A new mortgage lender is giving buyers the chance to apply for bigger loans by including family and friends in their home loan application. Known as a single owner mortgage (JBSP), this type of loan allows individuals to purchase properties that might otherwise be unaffordable.

Essentially, it allows a buyer to include a family member’s or friend’s income on the app, increasing the funds available for monthly repayments.

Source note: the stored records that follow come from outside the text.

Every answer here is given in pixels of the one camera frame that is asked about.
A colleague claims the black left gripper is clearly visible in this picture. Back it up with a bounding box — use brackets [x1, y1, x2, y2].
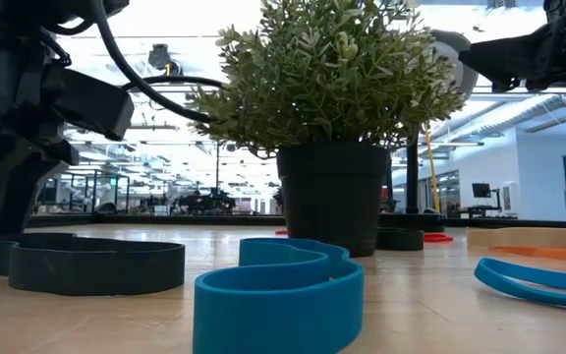
[0, 19, 83, 236]

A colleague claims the wide tan rubber band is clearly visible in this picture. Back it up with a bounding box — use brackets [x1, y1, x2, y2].
[466, 226, 566, 255]

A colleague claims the orange rubber band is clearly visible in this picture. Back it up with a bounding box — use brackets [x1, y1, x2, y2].
[487, 245, 566, 263]

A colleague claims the thin light blue rubber band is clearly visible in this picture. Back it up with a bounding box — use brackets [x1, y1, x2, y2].
[474, 257, 566, 312]

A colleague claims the green artificial plant black pot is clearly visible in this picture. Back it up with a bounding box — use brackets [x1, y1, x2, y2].
[184, 0, 467, 259]

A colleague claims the wide blue rubber band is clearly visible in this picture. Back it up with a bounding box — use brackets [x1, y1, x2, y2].
[192, 237, 366, 354]

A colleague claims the black desk lamp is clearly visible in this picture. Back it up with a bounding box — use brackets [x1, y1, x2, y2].
[378, 28, 481, 234]

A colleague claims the dark background robot station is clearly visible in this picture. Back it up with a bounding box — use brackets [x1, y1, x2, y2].
[173, 188, 238, 216]

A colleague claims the black background workstation frame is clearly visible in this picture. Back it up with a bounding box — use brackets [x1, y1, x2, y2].
[36, 169, 132, 216]

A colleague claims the yellow cable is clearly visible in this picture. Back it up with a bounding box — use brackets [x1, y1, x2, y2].
[423, 122, 442, 213]

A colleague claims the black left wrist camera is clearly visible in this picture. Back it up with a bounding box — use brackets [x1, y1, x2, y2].
[51, 66, 136, 143]

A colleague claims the black aluminium table frame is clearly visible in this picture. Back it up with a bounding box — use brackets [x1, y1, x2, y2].
[26, 211, 566, 231]

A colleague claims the black overhead camera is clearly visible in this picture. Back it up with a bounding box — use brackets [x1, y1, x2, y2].
[146, 42, 186, 85]

These people’s income, which may include retirement income, is used to improve the calculations that determine how much the buyer can borrow.




Although these individuals do not own the property or appear on the deeds, they can potentially benefit from the arrangement. For example, these “income boosters” may opt to contribute to the monthly payments, building equity in the property that they can recoup in the future.

Alternatively, they can provide assistance if the buyer is struggling with refunds. Previously, parents often acted as guarantors for their adult children’s mortgages, but these new schemes offer more flexibility. For example, fintech mortgage lender Gen H has expanded eligibility to include nieces, nephews and friends as income boosters. Friends can act as income boosters on mortgages up to 80% loan-to-value (LTV), while nieces and nephews can be included on mortgages up to 95% LTV.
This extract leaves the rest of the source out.